Because there are three types of benefits, it can be tough to determine which benefits, if any, you and your family members are eligible for. Every program has its own guidelines for eligibility, but it’s confusing because the programs offer overlap. If you’re navigating this process for yourself or for a relative, it’s vital to know the basics about the three SSA programs:

  • Social Security Retirement (which we often just call “Social Security”)
  • Social Security Disability Insurance (SSDI)
  • Supplemental Security Income (SSI)

All About Social Security Retirement Benefits

Every hardworking American receives retirement benefits once they’re at least 62 years of age. While you’re working, you pay into the system — starting with your very first job. You can see this line item on your pay stub, which comes out pre-tax. If you’re self-employed, this tax happens for you when you file quarterly or annually.

The maximum you can pay into the system each year is $9,114, regardless of income level.

The amount you get when you retire is determined by a credit system. You generally need 40 credits (if born after 1929), or 10 years of work. If you were born between 1943 and 1954, you can retire at 66 to get full benefits. If you were born after 1955, you have to wait until you are 67. Generally, the later you retire, the greater your benefit. Usually your benefits are calculated based upon your highest 35 years of earnings.

Know About Social Security Disability Insurance (SSDI)

If you or your family members become disabled and you are unable to work before you reach retirement age, SSDI is there for you. This applies if you have a medical condition that prevents you from working for a year or more, or if your condition is terminal. If you’ve worked recently and for a long time, and you’ve paid your taxes, you may be able to get SSDI. If you have a temporary or partial disability, you won’t be able to qualify for SSDI.

Disability is determined by your diagnosis, onset of the condition, prognosis and test results, and specifically how your condition limits your activities such as work.
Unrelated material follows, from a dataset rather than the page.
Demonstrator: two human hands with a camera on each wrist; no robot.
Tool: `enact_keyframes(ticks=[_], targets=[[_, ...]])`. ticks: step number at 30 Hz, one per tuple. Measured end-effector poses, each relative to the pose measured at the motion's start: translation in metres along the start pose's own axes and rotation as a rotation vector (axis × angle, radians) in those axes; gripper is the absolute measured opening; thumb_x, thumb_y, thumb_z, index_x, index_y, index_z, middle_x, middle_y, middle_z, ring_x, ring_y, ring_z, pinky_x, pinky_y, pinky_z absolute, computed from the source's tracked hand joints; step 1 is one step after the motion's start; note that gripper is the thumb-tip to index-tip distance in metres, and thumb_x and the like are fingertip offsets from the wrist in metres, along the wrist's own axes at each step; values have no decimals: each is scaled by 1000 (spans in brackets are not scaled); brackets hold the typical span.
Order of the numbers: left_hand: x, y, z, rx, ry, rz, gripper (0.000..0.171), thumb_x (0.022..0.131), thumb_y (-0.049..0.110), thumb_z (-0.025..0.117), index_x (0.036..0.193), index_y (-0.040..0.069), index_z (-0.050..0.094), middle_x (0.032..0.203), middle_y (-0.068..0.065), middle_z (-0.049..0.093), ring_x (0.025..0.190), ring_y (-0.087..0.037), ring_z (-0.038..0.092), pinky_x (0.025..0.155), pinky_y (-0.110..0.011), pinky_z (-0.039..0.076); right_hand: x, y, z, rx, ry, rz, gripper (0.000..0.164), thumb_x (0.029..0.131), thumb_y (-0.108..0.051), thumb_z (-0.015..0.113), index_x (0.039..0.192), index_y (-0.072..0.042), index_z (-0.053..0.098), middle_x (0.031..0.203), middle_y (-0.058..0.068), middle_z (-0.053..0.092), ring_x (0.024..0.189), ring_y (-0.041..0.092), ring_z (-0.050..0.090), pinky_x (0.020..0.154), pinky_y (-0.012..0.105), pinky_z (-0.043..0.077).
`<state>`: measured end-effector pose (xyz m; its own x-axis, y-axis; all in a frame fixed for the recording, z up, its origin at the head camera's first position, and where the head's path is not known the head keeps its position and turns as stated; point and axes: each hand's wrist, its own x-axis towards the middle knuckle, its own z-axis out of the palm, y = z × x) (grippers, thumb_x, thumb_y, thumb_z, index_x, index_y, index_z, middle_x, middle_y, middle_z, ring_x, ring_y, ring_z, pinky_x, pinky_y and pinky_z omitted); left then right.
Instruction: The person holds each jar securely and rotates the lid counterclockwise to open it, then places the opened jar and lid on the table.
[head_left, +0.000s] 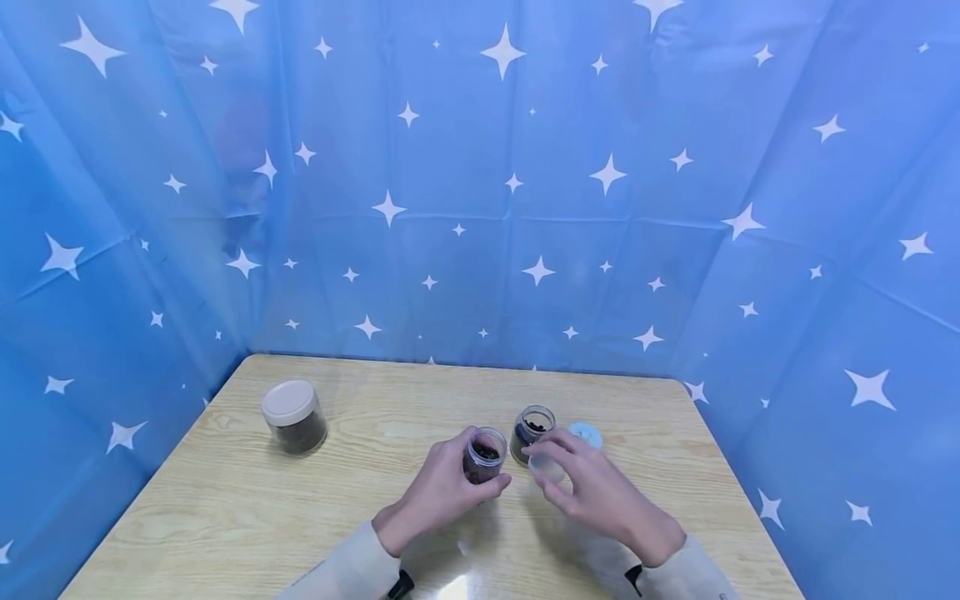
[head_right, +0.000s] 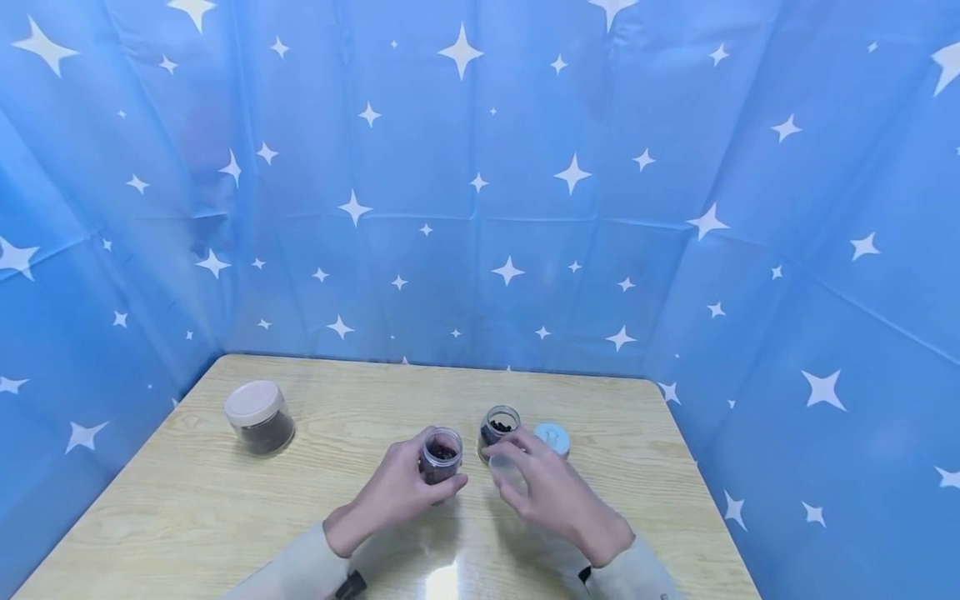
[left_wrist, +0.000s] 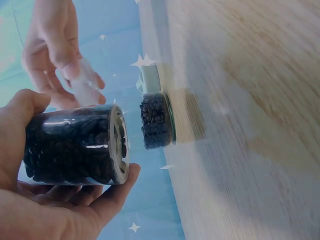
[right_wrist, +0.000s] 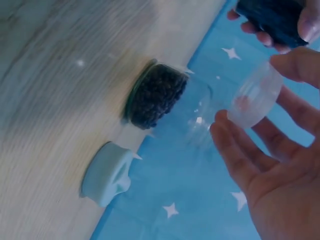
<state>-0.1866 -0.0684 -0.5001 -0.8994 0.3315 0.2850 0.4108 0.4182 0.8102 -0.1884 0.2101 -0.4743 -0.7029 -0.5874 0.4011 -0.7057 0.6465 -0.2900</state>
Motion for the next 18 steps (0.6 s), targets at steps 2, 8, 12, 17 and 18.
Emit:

The Disability Determination Services (DDA) at your state will ask specific questions regarding your ability to work to determine whether you are eligible for SSDI benefits.

The benefit amount is based on work history and age, usually using an average income in your years before disability. It maxes out at $3,345 per month.

What Is Supplemental Security Income (SSI)?

SSI is for older, blind, or otherwise disabled people who don’t have many assets and who have a very limited income. To qualify, the federal benefit rate (FBR) comes to an income of $841 per individual and $1,261 for couples if both are eligible. SSI is supplemental, meaning you could get it in addition to SSDI or retirement.

SSI is intended to help recipients meet basic needs like shelter, clothing, and food. Some states also kick in additional amounts to SSI, and the amount you get varies by income. SSI determination will include a look at your bank accounts, assets like stocks and bonds, and how much cash you have on hand.

If you qualify for SSI in particular, you may also be able to get home energy assistance help, SNAP benefits, and more. Applying for multiple programs can be confusing, but knowing the basics will set you on your path to success.